= Daisy Voog =

Estonian-German mountain climber

Daisy Voog (born 28 January 1932), later known as Daisy Leidig, is an Estonian-German mountain climber. She is best known as the first woman to ascend the north face of the Eiger in 1964.

==Biography==
Voog was born 1932 in Tallinn, Estonia, and fled to Germany in 1944, settling in Munich in 1952. In her youth she was an athlete, competing in 800 metres running events and training to join the Olympic cross-country skiing team. She took up climbing while living in Munich and eventually won a gold medal in a Bavarian rock climbing competition. She aspired to become a physical education teacher but found the salary insufficient, so she became a secretary instead, working at Junkers, an aircraft manufacturer, from 1956 until August 1964. She served as a secretary for the company's owner, Erhard Junkers, with whom she was reported to have had a romantic relationship.

Voog began climbing in 1959, primarily in the Dolomites range of the Alps. Her early climbs included Wildspitze (1959), Königspitze (1961) and Cinque Torri (1963). She achieved national fame on 4 September 1964, when she became the first woman to ascend the Eiger's north face, which she climbed via the Heckmair route with Werner Bittner. The Eiger was one of numerous alpine ascents she made in 1964, others included Predigstuhl, Gurrwand, Torre Venezia, Torre Trieste, Kleinste Zinne and Kleine Zinne, Monte Civetta, Marmolada, and Piz Lasties.

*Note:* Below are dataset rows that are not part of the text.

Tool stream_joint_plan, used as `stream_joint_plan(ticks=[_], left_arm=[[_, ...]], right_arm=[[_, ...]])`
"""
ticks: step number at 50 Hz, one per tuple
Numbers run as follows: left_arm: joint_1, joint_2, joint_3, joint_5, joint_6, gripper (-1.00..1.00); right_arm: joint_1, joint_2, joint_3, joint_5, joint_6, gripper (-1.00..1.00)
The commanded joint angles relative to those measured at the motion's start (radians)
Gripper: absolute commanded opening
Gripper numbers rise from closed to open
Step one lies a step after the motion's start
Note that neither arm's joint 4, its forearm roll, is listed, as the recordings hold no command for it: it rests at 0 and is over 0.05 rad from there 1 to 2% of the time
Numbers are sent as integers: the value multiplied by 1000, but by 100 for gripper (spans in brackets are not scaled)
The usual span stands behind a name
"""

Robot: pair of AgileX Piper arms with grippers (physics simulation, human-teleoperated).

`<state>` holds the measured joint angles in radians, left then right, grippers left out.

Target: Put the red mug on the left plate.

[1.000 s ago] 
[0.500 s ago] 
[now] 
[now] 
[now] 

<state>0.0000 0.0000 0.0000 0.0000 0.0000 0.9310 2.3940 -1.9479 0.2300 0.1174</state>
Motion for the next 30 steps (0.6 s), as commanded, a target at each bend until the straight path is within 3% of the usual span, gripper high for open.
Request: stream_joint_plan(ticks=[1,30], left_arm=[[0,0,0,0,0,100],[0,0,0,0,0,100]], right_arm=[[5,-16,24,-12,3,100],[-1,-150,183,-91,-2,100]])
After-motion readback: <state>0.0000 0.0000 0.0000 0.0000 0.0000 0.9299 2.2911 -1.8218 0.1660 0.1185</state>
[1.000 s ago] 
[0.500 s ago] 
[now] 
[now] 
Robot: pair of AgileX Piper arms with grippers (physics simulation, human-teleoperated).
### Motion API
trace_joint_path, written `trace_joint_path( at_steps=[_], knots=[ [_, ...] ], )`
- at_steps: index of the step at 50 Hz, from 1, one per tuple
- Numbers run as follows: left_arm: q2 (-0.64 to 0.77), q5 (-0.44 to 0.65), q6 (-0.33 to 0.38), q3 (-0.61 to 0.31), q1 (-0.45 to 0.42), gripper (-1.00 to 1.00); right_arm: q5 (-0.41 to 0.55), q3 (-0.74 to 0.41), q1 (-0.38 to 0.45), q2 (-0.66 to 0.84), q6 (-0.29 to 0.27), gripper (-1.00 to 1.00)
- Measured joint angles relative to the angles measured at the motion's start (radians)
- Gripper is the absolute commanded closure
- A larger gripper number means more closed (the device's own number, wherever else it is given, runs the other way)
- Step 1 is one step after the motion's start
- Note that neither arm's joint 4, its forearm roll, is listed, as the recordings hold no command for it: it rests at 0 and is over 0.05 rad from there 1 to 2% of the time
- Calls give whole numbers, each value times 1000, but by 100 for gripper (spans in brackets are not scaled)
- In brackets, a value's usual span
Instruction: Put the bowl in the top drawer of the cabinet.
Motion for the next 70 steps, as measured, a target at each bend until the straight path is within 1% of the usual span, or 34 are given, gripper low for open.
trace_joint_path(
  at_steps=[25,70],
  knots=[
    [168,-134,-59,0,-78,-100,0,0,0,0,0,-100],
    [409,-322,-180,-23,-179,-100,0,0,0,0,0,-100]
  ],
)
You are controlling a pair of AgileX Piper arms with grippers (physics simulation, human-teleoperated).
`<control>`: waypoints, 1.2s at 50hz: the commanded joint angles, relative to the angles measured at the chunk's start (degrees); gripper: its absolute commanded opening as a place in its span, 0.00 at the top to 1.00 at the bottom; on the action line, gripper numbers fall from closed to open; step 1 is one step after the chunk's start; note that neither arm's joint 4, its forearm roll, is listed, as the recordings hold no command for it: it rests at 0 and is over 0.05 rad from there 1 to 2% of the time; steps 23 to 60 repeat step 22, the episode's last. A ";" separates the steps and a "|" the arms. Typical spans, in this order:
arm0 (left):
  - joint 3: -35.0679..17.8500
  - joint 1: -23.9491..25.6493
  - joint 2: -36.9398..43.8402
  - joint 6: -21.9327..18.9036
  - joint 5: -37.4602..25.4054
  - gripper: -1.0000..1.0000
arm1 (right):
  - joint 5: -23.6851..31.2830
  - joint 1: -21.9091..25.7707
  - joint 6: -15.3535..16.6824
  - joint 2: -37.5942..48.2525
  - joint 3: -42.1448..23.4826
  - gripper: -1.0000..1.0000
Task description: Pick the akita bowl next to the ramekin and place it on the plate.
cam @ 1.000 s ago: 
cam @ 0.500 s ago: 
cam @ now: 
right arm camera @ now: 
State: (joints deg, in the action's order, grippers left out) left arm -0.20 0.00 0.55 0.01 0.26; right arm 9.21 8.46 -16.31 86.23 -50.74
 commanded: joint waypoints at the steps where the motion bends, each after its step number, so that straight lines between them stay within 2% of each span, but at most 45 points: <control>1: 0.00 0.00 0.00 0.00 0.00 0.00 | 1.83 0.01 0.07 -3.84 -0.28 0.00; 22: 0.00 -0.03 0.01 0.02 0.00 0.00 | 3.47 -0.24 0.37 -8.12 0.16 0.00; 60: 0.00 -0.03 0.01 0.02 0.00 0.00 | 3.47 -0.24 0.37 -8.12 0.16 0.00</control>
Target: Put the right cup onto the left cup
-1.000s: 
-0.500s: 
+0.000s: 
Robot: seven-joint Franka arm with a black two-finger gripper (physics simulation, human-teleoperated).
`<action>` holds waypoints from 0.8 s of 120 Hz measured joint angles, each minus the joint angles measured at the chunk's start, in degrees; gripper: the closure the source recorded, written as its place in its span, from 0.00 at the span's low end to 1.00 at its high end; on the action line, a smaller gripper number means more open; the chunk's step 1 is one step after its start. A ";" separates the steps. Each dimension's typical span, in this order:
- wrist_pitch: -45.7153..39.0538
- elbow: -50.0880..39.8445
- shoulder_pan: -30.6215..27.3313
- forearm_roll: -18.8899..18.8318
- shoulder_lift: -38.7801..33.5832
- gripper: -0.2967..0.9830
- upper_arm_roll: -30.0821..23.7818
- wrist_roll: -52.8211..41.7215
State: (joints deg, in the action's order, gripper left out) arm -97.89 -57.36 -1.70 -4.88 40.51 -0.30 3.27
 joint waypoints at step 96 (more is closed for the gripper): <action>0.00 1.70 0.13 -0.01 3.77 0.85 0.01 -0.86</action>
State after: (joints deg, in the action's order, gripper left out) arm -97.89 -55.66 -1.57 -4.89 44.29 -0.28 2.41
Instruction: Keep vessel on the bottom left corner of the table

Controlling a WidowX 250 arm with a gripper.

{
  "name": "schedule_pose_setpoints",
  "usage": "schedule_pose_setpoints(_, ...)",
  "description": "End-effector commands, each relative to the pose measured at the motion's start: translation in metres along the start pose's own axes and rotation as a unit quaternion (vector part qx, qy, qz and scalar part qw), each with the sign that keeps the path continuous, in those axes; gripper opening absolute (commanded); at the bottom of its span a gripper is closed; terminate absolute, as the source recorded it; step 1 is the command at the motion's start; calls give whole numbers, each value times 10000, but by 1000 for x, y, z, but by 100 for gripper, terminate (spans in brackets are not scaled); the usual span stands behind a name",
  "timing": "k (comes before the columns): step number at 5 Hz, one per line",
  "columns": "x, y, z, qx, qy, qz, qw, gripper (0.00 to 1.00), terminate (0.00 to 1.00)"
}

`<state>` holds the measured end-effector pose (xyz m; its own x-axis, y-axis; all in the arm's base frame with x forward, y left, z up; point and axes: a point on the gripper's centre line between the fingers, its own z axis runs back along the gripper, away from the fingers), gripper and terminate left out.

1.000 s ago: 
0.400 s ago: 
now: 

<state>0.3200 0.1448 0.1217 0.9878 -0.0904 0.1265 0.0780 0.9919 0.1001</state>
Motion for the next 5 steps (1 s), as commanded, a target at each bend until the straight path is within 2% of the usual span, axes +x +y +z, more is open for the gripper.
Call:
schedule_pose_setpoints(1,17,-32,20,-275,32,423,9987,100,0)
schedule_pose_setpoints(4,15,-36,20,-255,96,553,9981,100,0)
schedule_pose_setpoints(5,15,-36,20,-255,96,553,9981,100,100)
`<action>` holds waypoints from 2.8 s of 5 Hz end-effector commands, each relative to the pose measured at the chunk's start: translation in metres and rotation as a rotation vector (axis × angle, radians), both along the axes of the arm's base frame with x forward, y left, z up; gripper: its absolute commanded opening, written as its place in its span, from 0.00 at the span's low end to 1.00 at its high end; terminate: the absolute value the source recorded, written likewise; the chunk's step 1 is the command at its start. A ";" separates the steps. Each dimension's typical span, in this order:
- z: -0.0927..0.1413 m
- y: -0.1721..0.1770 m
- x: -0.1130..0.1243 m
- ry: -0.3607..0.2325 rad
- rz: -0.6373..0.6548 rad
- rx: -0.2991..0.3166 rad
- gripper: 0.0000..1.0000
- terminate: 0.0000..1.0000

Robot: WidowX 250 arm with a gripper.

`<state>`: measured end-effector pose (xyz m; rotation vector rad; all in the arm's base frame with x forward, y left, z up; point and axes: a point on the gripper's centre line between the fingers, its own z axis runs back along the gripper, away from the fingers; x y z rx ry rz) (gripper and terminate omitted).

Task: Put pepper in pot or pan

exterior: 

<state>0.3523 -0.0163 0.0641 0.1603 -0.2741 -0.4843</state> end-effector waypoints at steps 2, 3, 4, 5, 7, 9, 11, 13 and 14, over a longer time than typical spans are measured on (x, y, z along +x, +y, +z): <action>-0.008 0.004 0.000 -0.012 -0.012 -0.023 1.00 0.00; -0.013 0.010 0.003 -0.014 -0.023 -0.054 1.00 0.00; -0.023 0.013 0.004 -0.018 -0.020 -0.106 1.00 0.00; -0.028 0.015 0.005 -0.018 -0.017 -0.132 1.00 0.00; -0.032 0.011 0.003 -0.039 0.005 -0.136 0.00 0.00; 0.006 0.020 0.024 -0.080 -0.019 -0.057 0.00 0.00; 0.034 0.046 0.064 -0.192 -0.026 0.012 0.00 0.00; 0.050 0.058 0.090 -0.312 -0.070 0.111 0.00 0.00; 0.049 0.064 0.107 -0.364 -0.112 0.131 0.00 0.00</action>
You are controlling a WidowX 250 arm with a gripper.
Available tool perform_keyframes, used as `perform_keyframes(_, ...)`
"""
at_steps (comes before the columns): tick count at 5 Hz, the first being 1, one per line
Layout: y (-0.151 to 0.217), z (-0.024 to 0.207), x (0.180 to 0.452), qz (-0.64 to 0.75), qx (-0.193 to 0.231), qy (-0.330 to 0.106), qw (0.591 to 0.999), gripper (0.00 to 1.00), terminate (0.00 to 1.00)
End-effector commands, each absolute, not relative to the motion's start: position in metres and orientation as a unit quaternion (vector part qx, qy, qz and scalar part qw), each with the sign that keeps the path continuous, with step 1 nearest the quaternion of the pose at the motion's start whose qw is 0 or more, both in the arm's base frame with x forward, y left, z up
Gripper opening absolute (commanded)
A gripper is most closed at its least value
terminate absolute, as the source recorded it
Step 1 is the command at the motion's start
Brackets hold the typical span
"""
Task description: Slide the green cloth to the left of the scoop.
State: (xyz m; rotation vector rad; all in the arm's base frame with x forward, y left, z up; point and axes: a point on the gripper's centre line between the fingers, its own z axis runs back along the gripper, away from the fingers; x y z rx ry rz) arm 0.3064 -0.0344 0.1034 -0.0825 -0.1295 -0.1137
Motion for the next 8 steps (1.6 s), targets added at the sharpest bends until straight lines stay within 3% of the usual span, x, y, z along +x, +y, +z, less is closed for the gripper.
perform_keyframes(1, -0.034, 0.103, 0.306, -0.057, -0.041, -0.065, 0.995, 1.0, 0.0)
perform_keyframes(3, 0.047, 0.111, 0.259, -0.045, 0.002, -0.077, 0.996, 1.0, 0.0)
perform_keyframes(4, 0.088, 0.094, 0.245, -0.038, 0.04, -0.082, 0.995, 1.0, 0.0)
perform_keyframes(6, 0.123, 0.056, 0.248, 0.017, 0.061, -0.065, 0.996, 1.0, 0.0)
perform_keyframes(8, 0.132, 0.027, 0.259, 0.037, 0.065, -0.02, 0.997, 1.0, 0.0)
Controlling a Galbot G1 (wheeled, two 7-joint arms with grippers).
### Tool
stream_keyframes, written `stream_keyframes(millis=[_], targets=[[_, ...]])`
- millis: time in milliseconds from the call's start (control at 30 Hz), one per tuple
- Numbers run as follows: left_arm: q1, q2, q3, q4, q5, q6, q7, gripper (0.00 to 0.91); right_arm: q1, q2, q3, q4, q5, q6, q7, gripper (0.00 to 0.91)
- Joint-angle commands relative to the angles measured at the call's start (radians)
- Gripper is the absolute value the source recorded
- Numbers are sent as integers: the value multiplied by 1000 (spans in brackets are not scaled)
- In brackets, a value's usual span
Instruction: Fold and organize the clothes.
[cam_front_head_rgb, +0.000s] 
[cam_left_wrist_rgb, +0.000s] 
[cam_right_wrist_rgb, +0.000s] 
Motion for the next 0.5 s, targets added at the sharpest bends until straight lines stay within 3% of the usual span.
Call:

Shortly after her ascent of the Eiger, charges were brought against Voog by her former employer, Erhard Junkers, who alleged that she had stolen over 10,000 Deutsche Mark and a car from his company. In June 1965, she was convicted of embezzlement, fraud, and breach of trust by a court in Munich, and was sentenced to nine months of probation. Her conviction caused extensive controversy in the media; headlines included "Skandal um die 'Eiger-Königin" ("Scandal involving the 'Eiger Queen'") and "Nordwand-Bezwingerin Daisy Voog wegen Unterschlagung angezeigt!" ("North wall conqueror Daisy Voog reported for embezzlement!").

In 1966, Voog continued climbing with an ascent of Schüsselkarspitze via the southeast face. Little is known of her later career and her ascent of the Eiger has been reported as her only major alpine feat.